Teradata Parallel Transporter User Guide

Product
Parallel Transporter
Release Number
15.00
Language
English (United States)
Last Update
2018-09-27
dita:id
B035-2445
lifecycle
previous
Product Category
Teradata Tools and Utilities

Specifying Instances

You can specify the number of instances for an operator in the APPLY TO or SELECT FROM statement in which it is referenced, using the form (operator_name [number of instances]), as shown in the following example:

   APPLY <DML>...TO OPERATOR (UPDATE_OPERATOR [2]...) 

In attempting to determine the right number of instances for your job, note that producer operators tend to use all of the instances specified in the script, while consumers often use fewer instances than the number specified. This difference results from the fact that consumers and producers use instances differently:

  • Producers automatically balance the load across all instances, pumping data into the data stream as fast as they can.
  • By default, consumers will use only as many instances as needed. If one instance can read and process the data in the data stream as quickly as the producers can write it, then the other instances are not used. If the first instance cannot keep up with the producer operators then the second instance is engaged, and so on.
  • The -C command line option overrides the default behavior by informing producer operators and their underlying data streams to ship data blocks to target consumer operators in a cyclical, round-robin manner, providing a more even distribution of data to consumer operators.
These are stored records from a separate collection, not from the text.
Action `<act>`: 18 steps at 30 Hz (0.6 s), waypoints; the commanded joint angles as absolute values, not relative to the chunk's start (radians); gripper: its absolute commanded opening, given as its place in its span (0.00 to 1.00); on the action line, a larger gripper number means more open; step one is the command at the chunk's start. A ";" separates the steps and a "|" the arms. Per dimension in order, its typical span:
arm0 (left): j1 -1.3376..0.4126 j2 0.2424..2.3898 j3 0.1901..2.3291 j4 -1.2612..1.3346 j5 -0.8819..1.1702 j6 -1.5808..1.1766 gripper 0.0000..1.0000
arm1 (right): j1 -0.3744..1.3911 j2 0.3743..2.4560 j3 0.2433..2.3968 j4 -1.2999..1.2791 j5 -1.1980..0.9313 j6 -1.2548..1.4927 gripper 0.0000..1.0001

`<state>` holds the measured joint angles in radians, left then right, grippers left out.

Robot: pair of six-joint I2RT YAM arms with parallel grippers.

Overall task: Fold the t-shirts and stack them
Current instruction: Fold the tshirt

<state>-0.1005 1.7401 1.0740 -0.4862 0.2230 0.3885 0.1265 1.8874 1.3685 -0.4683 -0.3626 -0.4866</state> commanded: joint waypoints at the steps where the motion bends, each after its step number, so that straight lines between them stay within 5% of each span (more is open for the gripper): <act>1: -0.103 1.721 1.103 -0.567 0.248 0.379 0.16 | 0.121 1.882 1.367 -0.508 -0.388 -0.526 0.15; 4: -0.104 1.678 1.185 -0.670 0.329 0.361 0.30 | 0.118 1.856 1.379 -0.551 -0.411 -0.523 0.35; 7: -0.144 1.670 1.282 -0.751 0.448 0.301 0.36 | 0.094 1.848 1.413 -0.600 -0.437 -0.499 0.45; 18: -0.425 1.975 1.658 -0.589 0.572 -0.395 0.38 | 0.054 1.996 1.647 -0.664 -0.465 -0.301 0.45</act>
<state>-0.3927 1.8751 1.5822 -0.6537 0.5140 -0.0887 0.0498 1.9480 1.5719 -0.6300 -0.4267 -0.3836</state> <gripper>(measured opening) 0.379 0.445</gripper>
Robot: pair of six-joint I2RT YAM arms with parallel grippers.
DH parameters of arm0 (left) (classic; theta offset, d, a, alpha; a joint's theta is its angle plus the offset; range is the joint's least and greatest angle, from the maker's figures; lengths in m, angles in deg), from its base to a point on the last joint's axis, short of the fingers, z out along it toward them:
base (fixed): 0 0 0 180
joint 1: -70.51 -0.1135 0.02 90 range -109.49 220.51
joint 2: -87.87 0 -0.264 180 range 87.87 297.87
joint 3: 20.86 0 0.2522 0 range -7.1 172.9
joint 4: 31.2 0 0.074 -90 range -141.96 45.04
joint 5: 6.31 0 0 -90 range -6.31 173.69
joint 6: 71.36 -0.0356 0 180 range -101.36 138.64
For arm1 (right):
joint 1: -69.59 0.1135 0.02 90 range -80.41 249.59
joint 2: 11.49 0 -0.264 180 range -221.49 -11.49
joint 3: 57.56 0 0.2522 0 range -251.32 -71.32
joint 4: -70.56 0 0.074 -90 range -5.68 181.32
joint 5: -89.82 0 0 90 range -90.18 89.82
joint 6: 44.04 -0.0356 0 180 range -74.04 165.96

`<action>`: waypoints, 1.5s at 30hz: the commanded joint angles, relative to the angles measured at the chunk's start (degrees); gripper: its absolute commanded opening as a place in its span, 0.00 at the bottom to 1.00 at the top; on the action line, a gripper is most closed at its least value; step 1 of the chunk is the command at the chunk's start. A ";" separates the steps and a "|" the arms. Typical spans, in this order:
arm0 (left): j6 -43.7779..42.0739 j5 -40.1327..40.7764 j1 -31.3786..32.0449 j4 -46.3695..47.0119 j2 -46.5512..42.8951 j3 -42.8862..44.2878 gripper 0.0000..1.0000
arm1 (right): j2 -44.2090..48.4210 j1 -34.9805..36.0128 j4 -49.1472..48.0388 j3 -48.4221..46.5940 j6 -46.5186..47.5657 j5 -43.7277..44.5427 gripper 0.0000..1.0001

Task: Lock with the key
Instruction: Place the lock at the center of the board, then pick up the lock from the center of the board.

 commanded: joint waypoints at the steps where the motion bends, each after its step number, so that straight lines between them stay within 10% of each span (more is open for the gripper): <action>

    Consider the following when specifying operator instances:

  • If the number of instances is not specified, the default is 1 instance per operator.
  • Experiment. Start by specifying only one or two instances for any given operator.
  • Teradata PT will start as many instances as specified, but it uses only as many as needed.
  • Don't create more instances than needed--instances consume system resources.
  • Read the Teradata PT log file, which displays statistics showing how much data was processed by each instance. Reduce the number of instances if you see under utilized instances of any operators. If all instances are used add more and see if the job runs better.
  • If the number of instances exceeds the number of available sessions, the job aborts. Therefore, when specifying multiple instances make sure the MaxSessions attribute is set to a high enough value that there is at least one session per instance.
  • After the job runs, use the evaluation criteria shown in “Strategies for Balancing Sessions and Instances” on page 85 to help adjust and optimize the number of operator instances.